How to complete this task: Across the records that follow, give the number of lines containing the word "orange" and nothing else.

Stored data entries
################

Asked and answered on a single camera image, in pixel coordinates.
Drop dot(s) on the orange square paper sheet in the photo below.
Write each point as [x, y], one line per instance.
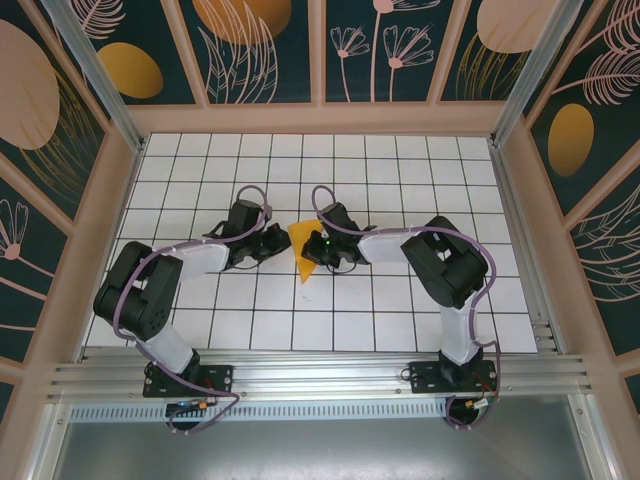
[299, 241]

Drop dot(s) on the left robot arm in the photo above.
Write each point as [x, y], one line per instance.
[135, 295]

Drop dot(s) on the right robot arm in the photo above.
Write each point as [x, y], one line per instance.
[445, 265]

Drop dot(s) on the grey metal sheet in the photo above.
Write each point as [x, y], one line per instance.
[320, 450]

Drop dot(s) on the small board with orange connector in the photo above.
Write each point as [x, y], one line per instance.
[200, 405]
[480, 402]

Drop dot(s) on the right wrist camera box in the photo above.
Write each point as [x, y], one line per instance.
[325, 233]

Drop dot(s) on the long aluminium mounting rail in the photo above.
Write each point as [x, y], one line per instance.
[320, 372]

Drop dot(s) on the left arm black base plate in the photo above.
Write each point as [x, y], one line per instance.
[220, 380]

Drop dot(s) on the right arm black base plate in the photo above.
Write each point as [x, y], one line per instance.
[425, 380]

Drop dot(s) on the aluminium corner post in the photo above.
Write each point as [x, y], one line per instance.
[535, 75]
[102, 75]

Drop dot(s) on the aluminium frame bar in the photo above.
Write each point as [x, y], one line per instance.
[42, 445]
[595, 440]

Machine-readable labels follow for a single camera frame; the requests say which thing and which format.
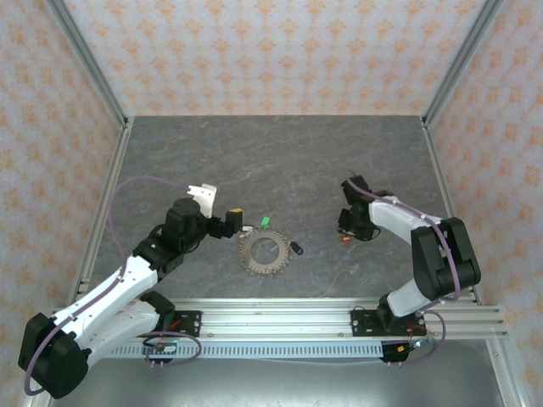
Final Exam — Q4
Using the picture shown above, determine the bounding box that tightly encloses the silver toothed sprocket ring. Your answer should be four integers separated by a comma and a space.
238, 230, 291, 278

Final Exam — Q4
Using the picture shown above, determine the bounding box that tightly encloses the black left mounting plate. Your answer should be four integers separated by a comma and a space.
139, 309, 203, 338

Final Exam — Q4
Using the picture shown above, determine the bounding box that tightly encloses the black mounting plate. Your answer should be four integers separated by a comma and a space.
139, 309, 203, 338
350, 309, 426, 338

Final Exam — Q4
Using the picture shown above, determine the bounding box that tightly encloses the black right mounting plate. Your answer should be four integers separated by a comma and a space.
350, 309, 426, 338

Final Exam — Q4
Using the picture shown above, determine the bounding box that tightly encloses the small circuit board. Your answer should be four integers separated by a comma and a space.
396, 337, 430, 355
142, 341, 177, 355

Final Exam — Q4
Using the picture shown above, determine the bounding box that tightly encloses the grey metal shelf panel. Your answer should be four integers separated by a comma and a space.
47, 357, 508, 407

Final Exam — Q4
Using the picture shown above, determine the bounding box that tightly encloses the aluminium frame side rail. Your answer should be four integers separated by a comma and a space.
420, 118, 523, 407
21, 121, 136, 407

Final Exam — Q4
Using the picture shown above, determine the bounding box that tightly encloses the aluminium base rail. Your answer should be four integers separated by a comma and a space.
53, 296, 509, 341

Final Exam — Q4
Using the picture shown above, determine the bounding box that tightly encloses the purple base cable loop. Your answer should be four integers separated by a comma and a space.
398, 309, 447, 366
134, 326, 201, 368

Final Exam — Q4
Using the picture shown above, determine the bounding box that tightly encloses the slotted grey cable duct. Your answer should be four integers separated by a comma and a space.
101, 342, 385, 358

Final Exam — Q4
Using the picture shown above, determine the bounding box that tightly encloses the aluminium frame post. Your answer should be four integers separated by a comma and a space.
43, 0, 130, 129
422, 0, 507, 129

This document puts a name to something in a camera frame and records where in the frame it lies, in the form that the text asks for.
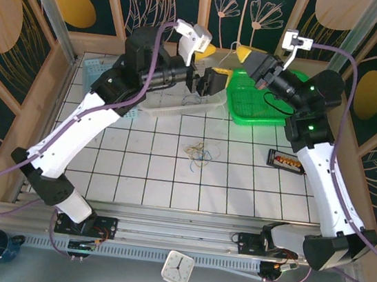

################

Answer box: 2